“倩蕓,你怎么樣了?”
凌北君身形疾掠上前,一把將凌倩蕓扶了起來。
“爹......我傷得太重了......接下來的復活挑戰,怕是......再也無力參與了。”
凌倩蕓一手緊緊捂著傷處,原本嬌艷的面龐此刻蒼白如宣紙,連聲音都帶著難以掩飾的虛弱。
聞聽此,凌北君的臉色瞬間陰沉得仿佛能滴出水來。
他原本胸有成竹,此次黑龍衛選拔,凌家定然能穩穩將兩個名額收入囊中。
事實起初也確實如他所料,凌家有兩人躋身五強之列。
可偏偏這兩人,竟是被他親手逐出家族的凌霄與凌仙兒!
念及此處,凌北君只覺胸中像是堵了一團熊熊烈火,灼燒著他的五臟六腑,又氣又悶,偏生發作不得,這份憋屈幾乎要將他逼瘋。
就在這時,凌世龍懷中的傳音玉突然震顫起來,他連忙取過貼在耳畔凝神聆聽。
“什么?”
一聲驚呼自凌世龍口中爆出,臉上寫滿了難以置信的震驚。
“出什么事了?”凌北君沉聲問道,心中隱隱升起一絲不安。
“家主!祠堂傳來消息,凌霄的魂燈早在一年多前就已經滅了!這小子...:分明是假扮的!”
凌世龍的聲音帶著壓抑不住的激動,驟然響徹當場。
“這該死的小子!難怪他前后變化如此之大!”
凌北君氣得渾身發抖,再也按捺不住心中的怒火,猛地騰空躍起,穩穩落在擂臺中央。
他深吸一口氣,轉向高臺上的孫玄成與秦秀瀾,恭恭敬敬地躬身行禮:“孫統領,秦執事!此人不僅殘殺我凌家天才,更膽敢冒用凌霄之名混入選拔!”
“此等卑鄙無恥、手段陰狠之徒,留之必是后患無窮,還請兩位大人即刻將其鎮殺,以正綱紀!”

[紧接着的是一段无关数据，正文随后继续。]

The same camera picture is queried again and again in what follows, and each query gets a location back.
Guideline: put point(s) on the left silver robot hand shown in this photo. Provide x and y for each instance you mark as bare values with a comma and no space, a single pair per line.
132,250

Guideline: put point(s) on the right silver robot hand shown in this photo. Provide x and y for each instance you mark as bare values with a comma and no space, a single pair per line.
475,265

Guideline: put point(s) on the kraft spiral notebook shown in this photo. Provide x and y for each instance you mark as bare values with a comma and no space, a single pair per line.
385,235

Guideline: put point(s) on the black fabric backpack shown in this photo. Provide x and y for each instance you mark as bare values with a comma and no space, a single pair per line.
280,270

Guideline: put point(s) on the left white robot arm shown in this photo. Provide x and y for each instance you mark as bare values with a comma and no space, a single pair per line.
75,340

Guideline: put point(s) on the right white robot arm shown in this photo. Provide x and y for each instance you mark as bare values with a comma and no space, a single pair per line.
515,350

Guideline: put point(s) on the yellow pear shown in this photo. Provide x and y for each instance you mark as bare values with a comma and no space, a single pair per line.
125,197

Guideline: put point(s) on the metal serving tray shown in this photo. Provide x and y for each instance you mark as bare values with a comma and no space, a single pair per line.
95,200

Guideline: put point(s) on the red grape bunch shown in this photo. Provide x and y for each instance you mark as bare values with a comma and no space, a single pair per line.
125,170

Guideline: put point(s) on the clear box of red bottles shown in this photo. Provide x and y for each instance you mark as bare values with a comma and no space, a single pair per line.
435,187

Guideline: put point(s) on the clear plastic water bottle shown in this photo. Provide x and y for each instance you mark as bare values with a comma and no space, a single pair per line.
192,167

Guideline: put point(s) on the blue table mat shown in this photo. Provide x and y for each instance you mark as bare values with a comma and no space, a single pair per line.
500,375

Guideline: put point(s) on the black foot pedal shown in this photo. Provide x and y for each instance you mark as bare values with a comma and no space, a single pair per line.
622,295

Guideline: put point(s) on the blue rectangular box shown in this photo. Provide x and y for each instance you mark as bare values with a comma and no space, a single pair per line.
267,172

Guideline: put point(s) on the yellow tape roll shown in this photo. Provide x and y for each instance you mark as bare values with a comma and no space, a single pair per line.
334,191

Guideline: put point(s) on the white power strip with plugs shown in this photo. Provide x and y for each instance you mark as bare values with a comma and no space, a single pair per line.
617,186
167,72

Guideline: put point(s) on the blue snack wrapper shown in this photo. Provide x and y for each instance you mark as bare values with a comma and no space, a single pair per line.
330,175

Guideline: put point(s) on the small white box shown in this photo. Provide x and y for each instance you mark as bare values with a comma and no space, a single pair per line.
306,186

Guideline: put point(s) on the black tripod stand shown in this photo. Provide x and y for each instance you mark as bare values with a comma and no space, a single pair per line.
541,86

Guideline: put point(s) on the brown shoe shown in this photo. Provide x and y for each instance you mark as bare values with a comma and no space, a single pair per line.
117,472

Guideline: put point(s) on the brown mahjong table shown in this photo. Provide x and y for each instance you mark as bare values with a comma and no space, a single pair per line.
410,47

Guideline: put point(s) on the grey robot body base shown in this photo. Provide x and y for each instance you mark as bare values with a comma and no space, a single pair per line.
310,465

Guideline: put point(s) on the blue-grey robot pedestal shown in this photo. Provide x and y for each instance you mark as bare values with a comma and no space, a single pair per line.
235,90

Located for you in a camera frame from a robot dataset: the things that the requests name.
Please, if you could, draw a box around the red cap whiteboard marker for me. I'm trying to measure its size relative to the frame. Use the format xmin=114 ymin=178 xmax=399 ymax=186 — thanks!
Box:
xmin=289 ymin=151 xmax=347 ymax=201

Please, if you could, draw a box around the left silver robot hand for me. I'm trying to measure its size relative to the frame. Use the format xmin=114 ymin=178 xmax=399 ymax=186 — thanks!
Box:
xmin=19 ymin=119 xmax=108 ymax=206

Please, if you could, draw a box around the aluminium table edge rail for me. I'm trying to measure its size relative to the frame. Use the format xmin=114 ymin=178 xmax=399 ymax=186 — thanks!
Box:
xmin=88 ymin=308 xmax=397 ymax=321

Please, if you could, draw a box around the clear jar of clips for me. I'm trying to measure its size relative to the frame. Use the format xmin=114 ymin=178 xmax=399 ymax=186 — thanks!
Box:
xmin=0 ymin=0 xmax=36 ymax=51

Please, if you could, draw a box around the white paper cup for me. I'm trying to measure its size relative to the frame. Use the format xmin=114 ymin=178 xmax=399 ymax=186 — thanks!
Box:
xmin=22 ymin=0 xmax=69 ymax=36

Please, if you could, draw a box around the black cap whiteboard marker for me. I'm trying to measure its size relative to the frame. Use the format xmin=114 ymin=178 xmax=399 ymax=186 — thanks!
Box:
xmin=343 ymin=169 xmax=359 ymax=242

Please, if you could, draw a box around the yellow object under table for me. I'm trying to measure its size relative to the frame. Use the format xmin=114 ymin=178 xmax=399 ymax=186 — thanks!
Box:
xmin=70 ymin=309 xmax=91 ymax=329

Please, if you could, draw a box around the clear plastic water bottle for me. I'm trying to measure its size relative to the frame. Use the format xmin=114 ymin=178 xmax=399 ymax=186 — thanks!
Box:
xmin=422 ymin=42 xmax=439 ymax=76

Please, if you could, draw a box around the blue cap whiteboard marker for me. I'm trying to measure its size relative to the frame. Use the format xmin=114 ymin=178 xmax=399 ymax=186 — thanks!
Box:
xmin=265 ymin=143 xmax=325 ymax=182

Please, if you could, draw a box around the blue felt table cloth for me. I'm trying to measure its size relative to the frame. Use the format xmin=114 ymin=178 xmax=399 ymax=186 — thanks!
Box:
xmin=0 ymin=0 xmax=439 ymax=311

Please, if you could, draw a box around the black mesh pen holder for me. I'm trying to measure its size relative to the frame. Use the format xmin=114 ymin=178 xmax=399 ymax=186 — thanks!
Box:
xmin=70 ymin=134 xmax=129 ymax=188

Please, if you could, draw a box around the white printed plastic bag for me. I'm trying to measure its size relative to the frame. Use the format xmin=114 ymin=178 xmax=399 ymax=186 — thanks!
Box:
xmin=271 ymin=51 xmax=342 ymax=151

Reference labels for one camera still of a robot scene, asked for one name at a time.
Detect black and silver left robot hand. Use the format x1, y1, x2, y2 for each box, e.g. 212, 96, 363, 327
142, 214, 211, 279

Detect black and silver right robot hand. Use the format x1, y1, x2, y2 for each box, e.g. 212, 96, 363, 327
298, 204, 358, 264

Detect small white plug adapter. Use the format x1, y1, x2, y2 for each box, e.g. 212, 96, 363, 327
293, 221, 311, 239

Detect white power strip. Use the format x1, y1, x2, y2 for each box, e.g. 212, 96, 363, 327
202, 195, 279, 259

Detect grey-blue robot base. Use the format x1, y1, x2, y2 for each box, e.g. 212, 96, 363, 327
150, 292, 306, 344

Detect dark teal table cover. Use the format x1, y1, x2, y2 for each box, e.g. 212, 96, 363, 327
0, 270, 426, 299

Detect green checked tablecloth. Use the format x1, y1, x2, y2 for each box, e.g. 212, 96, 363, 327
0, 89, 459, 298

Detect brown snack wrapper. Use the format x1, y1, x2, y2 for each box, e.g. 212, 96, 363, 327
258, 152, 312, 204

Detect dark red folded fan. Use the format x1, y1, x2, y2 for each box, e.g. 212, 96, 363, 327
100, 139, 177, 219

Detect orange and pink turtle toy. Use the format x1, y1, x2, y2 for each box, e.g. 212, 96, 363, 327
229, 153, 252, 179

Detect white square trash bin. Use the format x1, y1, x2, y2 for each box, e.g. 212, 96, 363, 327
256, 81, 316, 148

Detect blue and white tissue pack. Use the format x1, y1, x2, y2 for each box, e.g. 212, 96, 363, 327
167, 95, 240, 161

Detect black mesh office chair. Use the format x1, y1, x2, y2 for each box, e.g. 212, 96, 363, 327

話音落定,凌北君死死盯著臺下的穆天云,眼中閃爍著期待與怨毒交織的光芒,如同盯著獵物的毒蛇。
穆天云神色依舊平靜,未受半分驚擾,語氣卻冰冷如寒冬霜雪,緩緩開口:“老東西,你說我假扮凌霄,可有確鑿證據?”
凌北君怒哼一聲,眼中厲色一閃而過,揚聲喝道:“哼!凌霄曾是我凌家少家主,在家族祠堂中留有一枚魂玉為證!”
“方才我凌家執事清掃祠堂時,赫然發現他的魂玉早在一年多前便已熄滅!”
“魂玉熄滅,便意味著本人早已魂飛魄散,你如今卻頂著他的名號招搖過市,分明就是殘殺他的兇手,還敢冒名頂替,真是膽大包天!”

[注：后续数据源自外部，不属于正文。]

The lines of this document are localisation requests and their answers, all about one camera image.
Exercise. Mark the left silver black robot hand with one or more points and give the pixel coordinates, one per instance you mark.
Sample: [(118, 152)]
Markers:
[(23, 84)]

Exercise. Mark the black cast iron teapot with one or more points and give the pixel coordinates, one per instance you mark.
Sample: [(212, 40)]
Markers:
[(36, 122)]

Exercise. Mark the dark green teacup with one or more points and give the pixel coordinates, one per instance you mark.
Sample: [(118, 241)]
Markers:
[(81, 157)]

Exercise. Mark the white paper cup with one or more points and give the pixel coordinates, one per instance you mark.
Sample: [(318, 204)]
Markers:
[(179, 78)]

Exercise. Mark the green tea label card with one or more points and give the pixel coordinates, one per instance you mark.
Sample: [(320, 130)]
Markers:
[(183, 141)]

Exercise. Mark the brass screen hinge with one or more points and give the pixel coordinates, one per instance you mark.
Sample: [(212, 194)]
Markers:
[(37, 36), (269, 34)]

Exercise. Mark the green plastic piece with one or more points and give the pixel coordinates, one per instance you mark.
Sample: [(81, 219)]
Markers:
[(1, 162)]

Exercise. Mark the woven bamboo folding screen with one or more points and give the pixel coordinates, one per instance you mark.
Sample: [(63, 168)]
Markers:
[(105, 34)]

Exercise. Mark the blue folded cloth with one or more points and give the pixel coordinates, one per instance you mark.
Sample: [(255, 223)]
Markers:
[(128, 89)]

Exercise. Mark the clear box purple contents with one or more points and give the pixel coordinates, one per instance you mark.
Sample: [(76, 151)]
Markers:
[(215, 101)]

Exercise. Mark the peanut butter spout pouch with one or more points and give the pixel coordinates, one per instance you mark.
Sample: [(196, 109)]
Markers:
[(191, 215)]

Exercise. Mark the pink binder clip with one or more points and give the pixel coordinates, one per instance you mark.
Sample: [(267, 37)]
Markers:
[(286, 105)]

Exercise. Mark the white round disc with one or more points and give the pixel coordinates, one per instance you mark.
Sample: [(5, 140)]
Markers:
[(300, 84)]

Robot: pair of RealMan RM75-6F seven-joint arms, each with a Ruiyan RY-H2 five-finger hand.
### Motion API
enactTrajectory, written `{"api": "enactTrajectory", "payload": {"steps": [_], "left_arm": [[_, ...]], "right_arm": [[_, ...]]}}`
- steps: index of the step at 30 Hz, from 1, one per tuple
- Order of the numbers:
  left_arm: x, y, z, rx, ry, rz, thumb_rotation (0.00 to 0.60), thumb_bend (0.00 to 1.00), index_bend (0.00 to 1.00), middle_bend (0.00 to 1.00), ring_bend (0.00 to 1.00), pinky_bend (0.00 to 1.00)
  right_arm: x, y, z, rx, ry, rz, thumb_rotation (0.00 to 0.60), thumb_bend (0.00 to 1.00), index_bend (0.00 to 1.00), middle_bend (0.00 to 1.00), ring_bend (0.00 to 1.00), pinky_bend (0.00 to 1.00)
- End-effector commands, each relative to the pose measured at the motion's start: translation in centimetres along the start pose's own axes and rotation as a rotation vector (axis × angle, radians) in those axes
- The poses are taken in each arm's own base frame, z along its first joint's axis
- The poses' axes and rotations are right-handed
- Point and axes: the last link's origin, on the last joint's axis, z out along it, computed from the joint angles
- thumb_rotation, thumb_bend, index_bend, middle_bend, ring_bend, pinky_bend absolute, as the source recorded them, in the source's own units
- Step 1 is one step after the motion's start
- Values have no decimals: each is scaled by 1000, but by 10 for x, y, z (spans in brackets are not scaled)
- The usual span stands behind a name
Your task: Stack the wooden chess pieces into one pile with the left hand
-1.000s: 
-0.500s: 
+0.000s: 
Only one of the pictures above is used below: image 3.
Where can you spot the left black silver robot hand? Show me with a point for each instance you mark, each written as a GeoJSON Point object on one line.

凌北君字字鏗鏘,目光如刀,掃過周圍眾人,似要借這洶涌的輿論之勢,將穆天云徹底釘死在“兇手”的恥辱柱上。
“不是吧?這個凌霄難道是假的?”
“這倒并非沒有可能,先前的凌瀟臉上被劇毒侵蝕,按說絕無恢復可能,可這家伙不僅徹底復原,容貌更是俊朗非凡,其中定然有貓膩。”
“之有理!之前的凌霄神魂受損,修為一直停滯不前,這小子卻已突破至神元境第四層,這速度未免太過匪夷所思。”
“殘殺原主還敢頂著人家的名號招搖撞騙,這膽子也太肥了!”
剎那間,現場嘩然一片,議論聲如同潮水般洶涌而來。
不少人看向穆天云的眼神,已然帶上了鄙夷與憤怒。
曹家眾人更是面露狂喜之色。
曹天德站了出來,陰惻惻地笑道:“我就說這小子不對勁,果然是個見不得光的假貨!孫統領,秦執事,此等奸邪之徒絕不能姑息放過!”
凌家席位上,幾位長老也紛紛起身附和。
一時間,聲討穆天云“罪行”的聲音此起彼伏。